YOUR ASSIGNMENT: Repeat exactly, and only, the lines from the line containing "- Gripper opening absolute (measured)" through the last line of the records below, including both.

Items from a data source:

——

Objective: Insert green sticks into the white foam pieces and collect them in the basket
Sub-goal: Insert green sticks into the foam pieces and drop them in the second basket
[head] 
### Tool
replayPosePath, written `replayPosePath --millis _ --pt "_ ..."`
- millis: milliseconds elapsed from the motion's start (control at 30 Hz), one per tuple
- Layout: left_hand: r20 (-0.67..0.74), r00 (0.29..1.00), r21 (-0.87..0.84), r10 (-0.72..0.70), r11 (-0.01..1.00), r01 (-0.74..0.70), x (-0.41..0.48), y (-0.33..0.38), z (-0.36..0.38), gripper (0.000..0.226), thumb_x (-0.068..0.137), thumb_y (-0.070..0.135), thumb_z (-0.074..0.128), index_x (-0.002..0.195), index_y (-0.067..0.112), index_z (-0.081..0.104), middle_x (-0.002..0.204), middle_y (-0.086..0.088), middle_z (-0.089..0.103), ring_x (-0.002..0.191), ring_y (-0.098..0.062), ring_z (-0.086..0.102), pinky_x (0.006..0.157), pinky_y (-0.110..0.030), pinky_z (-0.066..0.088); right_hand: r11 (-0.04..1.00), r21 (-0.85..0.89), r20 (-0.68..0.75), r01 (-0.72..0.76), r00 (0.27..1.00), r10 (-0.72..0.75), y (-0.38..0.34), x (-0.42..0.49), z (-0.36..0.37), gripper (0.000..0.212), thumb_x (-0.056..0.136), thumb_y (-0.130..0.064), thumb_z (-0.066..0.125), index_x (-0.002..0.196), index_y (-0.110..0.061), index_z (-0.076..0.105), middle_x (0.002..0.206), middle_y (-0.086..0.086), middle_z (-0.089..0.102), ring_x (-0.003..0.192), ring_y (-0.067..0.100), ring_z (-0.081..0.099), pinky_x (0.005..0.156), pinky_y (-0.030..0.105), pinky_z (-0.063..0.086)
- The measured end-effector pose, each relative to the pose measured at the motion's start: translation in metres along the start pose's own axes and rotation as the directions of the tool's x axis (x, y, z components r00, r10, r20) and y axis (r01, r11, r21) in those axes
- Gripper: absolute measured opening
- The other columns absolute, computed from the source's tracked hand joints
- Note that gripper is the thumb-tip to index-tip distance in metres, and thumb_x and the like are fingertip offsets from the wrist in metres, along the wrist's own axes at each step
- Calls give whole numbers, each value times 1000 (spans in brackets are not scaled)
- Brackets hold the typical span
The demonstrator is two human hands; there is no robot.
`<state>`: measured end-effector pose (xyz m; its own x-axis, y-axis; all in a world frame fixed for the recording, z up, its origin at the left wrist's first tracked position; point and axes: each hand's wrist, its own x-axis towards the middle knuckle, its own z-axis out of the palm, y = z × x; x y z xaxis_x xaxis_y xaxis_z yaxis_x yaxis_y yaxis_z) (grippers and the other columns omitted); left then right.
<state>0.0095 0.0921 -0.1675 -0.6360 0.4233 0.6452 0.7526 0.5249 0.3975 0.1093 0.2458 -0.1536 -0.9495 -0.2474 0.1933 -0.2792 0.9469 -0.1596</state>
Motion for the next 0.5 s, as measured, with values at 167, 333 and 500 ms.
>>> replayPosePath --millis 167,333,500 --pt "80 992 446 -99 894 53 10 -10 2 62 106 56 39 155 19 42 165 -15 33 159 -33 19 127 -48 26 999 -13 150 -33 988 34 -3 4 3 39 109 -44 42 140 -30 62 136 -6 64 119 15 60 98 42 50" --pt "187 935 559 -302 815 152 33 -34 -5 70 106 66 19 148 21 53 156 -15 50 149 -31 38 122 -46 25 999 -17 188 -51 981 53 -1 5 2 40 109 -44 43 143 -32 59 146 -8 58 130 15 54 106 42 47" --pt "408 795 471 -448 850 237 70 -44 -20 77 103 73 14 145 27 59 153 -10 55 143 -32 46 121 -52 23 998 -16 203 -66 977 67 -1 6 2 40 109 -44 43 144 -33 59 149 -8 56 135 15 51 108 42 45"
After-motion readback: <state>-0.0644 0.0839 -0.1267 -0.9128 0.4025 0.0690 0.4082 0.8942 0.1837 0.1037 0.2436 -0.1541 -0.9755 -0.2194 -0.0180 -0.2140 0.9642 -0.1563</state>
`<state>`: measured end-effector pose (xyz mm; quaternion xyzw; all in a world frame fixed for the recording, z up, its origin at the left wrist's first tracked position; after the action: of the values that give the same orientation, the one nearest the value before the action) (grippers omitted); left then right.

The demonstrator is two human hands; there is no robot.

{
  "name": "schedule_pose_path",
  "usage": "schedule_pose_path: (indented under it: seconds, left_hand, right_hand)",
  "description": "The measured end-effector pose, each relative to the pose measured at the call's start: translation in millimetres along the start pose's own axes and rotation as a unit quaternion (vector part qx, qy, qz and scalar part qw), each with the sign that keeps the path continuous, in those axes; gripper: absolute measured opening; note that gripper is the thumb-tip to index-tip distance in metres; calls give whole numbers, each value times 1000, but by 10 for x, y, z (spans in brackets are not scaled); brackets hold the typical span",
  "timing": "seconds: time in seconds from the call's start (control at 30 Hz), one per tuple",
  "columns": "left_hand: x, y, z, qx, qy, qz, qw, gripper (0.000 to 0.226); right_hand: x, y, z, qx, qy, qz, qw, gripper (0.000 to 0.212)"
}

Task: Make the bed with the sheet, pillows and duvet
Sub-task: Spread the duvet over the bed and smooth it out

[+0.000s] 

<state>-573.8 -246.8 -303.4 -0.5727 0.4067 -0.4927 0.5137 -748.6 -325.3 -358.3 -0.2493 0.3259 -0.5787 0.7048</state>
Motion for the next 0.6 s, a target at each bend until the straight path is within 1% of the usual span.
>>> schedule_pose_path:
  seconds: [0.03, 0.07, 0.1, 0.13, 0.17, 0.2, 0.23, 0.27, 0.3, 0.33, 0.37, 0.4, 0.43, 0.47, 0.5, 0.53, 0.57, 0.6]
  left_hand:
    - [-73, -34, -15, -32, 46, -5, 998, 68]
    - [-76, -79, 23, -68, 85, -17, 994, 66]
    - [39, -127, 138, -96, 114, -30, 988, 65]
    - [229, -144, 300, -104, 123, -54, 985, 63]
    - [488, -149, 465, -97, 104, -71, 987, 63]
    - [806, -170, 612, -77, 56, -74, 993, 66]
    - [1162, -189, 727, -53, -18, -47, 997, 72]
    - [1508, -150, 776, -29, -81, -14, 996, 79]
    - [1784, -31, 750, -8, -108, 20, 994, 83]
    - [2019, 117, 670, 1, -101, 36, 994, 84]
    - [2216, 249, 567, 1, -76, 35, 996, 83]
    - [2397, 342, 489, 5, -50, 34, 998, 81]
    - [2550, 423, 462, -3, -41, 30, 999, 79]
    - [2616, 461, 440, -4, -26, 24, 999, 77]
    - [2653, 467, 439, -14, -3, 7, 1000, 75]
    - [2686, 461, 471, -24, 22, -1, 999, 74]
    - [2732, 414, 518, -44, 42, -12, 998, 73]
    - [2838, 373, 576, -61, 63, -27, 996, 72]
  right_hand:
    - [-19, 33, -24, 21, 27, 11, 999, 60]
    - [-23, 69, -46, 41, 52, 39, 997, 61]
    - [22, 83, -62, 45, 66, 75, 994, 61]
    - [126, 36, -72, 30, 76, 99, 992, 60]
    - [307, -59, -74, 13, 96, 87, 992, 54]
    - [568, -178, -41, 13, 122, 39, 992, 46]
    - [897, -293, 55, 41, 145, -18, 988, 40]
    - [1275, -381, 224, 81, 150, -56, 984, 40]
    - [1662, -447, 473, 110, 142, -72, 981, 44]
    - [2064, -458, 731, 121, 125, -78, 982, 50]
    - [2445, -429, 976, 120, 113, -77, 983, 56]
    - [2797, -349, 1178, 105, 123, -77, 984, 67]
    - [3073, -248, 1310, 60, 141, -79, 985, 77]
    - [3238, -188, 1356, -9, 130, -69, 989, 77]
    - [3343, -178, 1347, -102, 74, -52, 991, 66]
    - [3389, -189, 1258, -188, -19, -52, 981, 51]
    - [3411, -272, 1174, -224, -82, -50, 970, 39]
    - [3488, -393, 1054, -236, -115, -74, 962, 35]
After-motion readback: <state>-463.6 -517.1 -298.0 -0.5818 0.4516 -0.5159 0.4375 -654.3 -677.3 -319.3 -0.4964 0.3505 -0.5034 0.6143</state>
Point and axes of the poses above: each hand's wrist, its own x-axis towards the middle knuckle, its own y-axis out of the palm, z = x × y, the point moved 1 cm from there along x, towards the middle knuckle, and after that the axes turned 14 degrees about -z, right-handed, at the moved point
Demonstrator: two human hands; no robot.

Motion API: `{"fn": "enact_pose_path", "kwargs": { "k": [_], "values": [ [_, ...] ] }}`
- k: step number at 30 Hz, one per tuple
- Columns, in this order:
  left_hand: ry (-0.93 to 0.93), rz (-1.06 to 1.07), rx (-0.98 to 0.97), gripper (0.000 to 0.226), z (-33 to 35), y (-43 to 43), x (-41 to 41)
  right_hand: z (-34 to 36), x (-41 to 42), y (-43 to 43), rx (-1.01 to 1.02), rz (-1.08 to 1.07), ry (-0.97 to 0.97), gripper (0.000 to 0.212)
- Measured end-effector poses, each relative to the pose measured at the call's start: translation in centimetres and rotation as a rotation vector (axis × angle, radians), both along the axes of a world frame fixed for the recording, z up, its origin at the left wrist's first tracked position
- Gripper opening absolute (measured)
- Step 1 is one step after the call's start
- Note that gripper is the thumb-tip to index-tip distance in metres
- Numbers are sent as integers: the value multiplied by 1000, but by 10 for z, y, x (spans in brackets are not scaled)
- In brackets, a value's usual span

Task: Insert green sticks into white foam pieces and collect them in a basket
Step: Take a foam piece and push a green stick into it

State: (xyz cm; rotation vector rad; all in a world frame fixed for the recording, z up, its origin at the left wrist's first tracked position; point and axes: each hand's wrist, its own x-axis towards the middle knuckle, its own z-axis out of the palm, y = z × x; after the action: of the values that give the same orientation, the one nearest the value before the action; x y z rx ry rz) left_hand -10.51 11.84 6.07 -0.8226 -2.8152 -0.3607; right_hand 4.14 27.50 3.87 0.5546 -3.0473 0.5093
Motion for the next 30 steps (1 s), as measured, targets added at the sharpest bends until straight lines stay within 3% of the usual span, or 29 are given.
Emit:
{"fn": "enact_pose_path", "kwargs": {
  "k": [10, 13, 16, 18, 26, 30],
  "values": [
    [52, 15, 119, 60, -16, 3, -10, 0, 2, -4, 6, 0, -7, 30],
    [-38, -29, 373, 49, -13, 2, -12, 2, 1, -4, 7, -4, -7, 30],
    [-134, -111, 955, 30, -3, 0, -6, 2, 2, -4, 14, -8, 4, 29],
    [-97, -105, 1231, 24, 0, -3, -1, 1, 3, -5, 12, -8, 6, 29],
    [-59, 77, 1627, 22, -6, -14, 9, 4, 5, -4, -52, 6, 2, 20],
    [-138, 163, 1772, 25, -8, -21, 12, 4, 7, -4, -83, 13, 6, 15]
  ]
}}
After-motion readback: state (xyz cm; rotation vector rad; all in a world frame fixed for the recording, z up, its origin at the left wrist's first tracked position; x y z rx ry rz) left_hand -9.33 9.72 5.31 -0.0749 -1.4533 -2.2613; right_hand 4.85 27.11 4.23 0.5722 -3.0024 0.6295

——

ANSWER SPACE:
- Gripper opening absolute (measured)
- Step 1 is one step after the call's start
- Note that gripper is the thumb-tip to index-tip distance in metres
- Numbers are sent as integers: the value multiplied by 1000, but by 10 for z, y, x (spans in brackets are not scaled)
- In brackets, a value's usual span

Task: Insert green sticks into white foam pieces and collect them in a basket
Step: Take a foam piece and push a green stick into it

State: (xyz cm; rotation vector rad; all in a world frame fixed for the recording, z up, its origin at the left wrist's first tracked position; point and axes: each hand's wrist, its own x-axis towards the middle knuckle, its own z-axis out of the palm, y = z × x; after the action: of the values that give the same orientation, the one nearest the value before the action; x y z rx ry rz) left_hand -10.51 11.84 6.07 -0.8226 -2.8152 -0.3607; right_hand 4.14 27.50 3.87 0.5546 -3.0473 0.5093
Motion for the next 30 steps (1 s), as measured, targets added at the sharpest bends until straight lines stay within 3% of the usual span, or 29 are given.
Emit:
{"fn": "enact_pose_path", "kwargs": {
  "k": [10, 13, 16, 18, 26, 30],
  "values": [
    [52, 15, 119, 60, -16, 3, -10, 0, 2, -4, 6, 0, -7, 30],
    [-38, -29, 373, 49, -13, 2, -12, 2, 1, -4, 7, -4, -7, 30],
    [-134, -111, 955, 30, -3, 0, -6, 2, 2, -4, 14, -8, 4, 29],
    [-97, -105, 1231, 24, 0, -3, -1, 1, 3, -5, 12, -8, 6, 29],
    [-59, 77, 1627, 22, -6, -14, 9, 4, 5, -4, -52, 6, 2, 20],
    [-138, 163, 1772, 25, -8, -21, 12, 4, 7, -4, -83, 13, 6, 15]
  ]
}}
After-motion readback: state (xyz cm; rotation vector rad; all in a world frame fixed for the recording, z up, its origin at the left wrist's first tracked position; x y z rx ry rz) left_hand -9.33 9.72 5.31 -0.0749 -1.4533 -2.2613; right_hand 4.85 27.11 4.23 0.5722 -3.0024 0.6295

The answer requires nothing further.